- _ACTIVITY_: Starting with the line that contains "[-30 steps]", repeat each line exactly through the final line of the listing. No picture should appear in the copy.

──────

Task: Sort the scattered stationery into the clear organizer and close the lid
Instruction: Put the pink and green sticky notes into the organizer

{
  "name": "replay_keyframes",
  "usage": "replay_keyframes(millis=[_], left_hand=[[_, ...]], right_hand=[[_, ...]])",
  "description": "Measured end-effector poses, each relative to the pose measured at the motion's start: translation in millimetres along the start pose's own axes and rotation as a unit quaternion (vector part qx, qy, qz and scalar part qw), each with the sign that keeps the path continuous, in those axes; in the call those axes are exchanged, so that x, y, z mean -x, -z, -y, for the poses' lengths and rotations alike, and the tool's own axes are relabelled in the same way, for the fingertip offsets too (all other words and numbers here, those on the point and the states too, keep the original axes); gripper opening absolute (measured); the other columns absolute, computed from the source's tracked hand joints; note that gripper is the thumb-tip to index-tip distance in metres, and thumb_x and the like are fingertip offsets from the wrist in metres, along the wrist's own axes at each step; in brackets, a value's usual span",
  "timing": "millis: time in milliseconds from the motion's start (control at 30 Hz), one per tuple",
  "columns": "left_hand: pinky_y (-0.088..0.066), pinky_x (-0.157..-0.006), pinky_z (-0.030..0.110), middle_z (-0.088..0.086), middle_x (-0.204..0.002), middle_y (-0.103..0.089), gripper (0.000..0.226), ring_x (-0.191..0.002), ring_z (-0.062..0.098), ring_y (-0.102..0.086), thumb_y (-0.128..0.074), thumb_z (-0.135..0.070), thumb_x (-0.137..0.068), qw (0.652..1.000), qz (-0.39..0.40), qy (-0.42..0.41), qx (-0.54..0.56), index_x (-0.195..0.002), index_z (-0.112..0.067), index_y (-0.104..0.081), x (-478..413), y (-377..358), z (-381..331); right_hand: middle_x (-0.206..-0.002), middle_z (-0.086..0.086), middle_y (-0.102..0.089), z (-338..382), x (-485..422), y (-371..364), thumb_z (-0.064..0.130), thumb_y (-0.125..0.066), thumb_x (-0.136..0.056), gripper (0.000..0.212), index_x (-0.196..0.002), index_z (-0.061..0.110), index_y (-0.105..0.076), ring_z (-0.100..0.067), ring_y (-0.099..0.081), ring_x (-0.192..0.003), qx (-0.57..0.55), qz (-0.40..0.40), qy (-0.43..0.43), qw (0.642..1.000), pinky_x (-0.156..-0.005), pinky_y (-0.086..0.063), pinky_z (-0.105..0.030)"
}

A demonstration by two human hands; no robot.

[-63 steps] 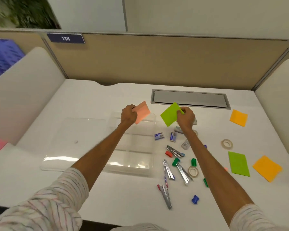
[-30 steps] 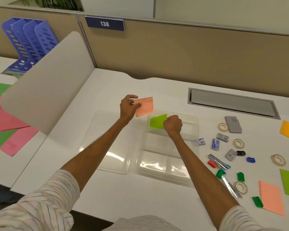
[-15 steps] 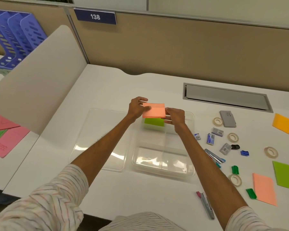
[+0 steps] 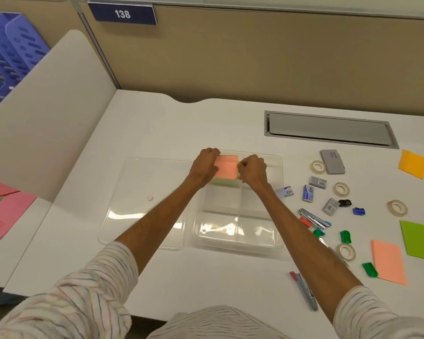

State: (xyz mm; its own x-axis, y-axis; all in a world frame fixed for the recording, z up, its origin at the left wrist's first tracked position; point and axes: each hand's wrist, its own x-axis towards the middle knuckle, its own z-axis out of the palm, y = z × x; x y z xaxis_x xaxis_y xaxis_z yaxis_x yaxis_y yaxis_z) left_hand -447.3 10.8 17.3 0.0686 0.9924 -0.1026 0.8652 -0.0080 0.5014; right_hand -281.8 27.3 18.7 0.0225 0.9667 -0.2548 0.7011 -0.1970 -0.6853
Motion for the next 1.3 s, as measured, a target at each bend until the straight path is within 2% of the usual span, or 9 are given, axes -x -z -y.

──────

- _WRITTEN SOLUTION_:
[-30 steps] 
[-15 steps] 
[+0 steps] 

State: (xyz mm; its own x-axis, y-axis; all in a world frame fixed for the recording, z up, its origin at the left wrist's first tracked position; point and axes: each hand's wrist, its own x-axis towards the middle knuckle, its own z-axis out of the palm, y = z × x; x y z xaxis_x xaxis_y xaxis_z yaxis_x yaxis_y yaxis_z) left_hand -447.3 10.8 17.3 0.0686 0.9924 -0.1026 0.8652 -0.0080 0.5014; right_hand -281.8 27.3 18.7 0.0225 0.9667 -0.2548 0.7011 -0.1970 -0.6853
Motion for the next 1.3 s, as measured, a target at each bend until the straight path is within 2% of the usual span, or 9 are given, axes -x -z -y.

With this, there is nothing more to the exercise.